> WHAT YOU WILL DO: Could you reproduce, exactly and alone, the lines running from the one with "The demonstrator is" to the end of the data below?

> COLLECTED DATA:
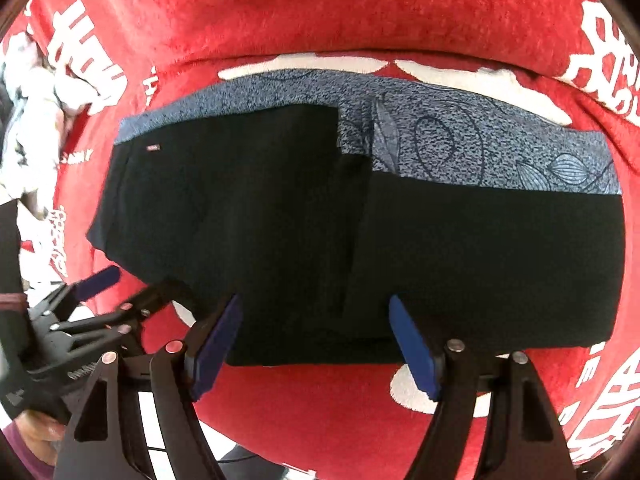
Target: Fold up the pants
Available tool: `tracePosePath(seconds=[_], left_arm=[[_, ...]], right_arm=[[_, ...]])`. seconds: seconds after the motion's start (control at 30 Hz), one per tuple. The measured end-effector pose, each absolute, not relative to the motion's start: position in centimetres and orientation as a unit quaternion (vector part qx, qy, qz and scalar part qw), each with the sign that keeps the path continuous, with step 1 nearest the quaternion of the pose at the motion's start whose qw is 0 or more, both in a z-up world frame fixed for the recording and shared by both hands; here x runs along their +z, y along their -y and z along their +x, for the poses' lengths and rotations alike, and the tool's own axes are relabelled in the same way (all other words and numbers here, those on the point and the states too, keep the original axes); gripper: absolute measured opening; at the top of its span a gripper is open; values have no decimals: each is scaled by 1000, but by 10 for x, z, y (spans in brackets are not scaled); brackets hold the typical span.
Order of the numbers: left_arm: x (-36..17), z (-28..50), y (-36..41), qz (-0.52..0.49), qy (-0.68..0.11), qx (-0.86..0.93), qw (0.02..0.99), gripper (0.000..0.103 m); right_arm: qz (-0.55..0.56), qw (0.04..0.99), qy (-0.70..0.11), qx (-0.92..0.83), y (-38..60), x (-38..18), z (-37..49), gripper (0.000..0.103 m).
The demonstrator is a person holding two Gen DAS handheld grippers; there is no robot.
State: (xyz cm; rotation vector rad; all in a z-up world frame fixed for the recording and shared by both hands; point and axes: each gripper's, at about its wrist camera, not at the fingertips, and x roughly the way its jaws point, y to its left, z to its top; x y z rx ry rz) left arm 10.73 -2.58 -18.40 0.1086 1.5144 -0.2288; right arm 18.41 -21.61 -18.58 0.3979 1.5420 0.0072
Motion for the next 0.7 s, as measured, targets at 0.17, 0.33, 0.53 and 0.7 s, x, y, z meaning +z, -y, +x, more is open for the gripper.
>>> tracePosePath(seconds=[0.17, 0.33, 0.53, 0.7], left_arm=[[-190, 116, 2, 35, -683, -90, 724, 95], [-202, 120, -23, 13, -692, -91, 716, 95], [-209, 127, -51, -17, -692, -97, 715, 95], [-211, 137, -89, -50, -688, -78, 720, 95]], right_arm=[[172, 697, -696, -2, 211, -190, 185, 81], [155, 699, -698, -4, 203, -193, 186, 86], [129, 702, -700, -1, 187, -198, 188, 97], [95, 699, -708, -8, 178, -202, 192, 100]])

> RESPONSE TO THIS TASK:
The demonstrator is a person holding two Gen DAS handheld grippers; there is no robot.
State: (xyz cm; rotation vector rad; all in a z-up world frame fixed for the recording and shared by both hands; point and axes: each gripper's, at about its wrist camera, not at the fingertips, and x roughly the way its jaws point, y to its left, z to its top; x y z rx ry rz) left arm 10.73 -2.58 -18.40 0.1086 1.5144 -0.2288; right arm 18.41 -21.61 -18.58 0.3979 1.5420 0.0072
Motion for the next 0.7 s, as measured, targets at 0.17, 0.33, 0.53 and 0.7 s, x, y, z meaning +z, -y, +x, more is open for the gripper.
>>> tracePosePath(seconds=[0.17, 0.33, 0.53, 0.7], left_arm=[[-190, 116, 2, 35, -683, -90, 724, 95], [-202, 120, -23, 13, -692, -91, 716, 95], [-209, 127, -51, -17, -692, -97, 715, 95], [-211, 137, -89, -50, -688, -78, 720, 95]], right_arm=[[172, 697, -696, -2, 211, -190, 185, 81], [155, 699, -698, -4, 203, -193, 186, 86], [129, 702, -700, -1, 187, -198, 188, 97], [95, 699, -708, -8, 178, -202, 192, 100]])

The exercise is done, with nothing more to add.